## WHAT TO WORK ON
The reply should repeat all of the data word for word, with no pictures.

## MATERIAL PROVIDED
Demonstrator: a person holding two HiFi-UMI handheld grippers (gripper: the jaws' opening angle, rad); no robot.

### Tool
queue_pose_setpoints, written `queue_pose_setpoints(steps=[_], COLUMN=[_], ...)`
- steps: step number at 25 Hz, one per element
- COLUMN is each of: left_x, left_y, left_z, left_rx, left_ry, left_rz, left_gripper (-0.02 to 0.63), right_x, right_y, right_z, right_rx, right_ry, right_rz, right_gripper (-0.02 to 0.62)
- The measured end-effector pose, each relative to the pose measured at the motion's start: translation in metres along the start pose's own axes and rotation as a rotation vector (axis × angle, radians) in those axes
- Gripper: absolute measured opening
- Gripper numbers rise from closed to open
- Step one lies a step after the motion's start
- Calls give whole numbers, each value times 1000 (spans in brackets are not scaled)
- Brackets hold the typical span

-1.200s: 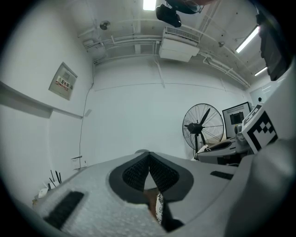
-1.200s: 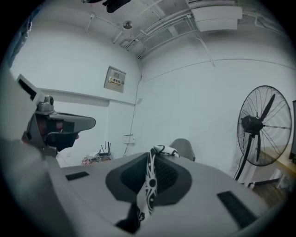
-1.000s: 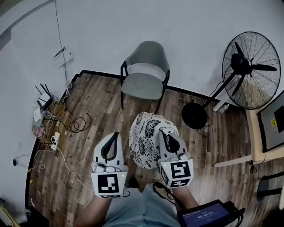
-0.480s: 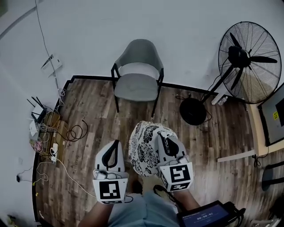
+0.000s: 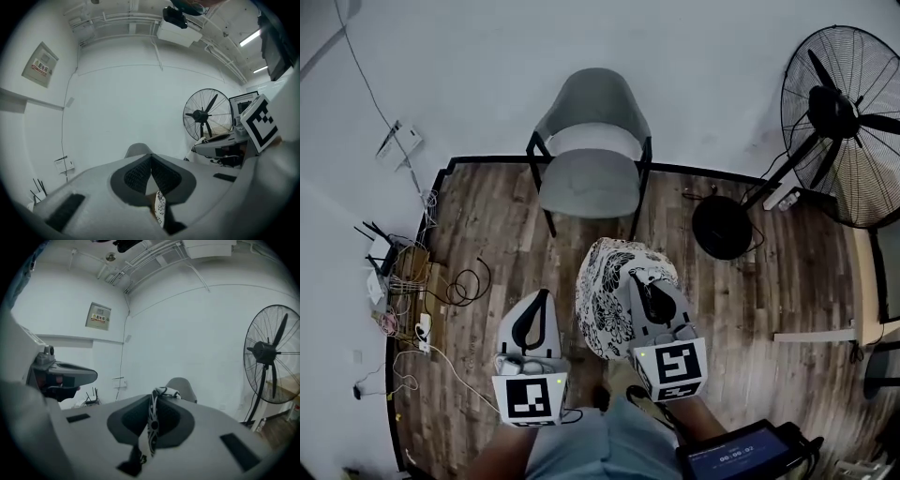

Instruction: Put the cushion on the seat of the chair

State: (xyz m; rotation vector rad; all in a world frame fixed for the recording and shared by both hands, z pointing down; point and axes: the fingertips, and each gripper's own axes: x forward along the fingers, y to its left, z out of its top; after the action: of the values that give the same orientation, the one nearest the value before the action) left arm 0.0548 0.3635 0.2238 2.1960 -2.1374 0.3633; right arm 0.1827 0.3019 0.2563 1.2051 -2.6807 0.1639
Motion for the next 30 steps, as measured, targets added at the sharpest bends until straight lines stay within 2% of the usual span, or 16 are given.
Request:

## WRITTEN ANSWER
Demonstrator: a person holding two HiFi-UMI handheld grippers (gripper: the jaws' opening angle, rad); no robot.

### Tool
queue_pose_setpoints, written `queue_pose_setpoints(steps=[_], COLUMN=[_], ...)`
- steps: step number at 25 Hz, one per element
- COLUMN is each of: left_x, left_y, left_z, left_rx, left_ry, left_rz, left_gripper (-0.02 to 0.63), right_x, right_y, right_z, right_rx, right_ry, right_rz, right_gripper (-0.02 to 0.62)
- The measured end-effector pose, each relative to the pose measured at the motion's start: translation in metres along the start pose's own axes and rotation as a rotation vector (axis × angle, radians) in those axes
- Gripper: absolute measured opening
- Gripper numbers rise from closed to open
- Step one lies a step after the motion's start
- Calls give whole numbers, each value times 1000 (spans in brackets are not scaled)
- Brackets hold the typical span

-1.200s: 
-1.200s: 
-1.000s: 
-0.480s: 
+0.000s: 

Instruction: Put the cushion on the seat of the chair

State: (xyz m; rotation vector rad; all in a world frame fixed for the recording and shared by both hands, z pointing down; point and axes: the fingertips, and each gripper's own axes: x forward along the fingers, y to its left, z out of its top; after the action: of the values that give the same orientation, the one nearest the value before the action) left arm 0.0548 0.3635 0.2238 2.1960 -2.1374 0.3633; right arm 0.1827 0.3019 0.2563 1.2051 -2.6807 0.1639
Motion for the next 30 steps, as measured, targets added at the sharpest bends until straight lines stay within 2% of the usual span, or 16 are given.
Request:

What came before makes up the full response.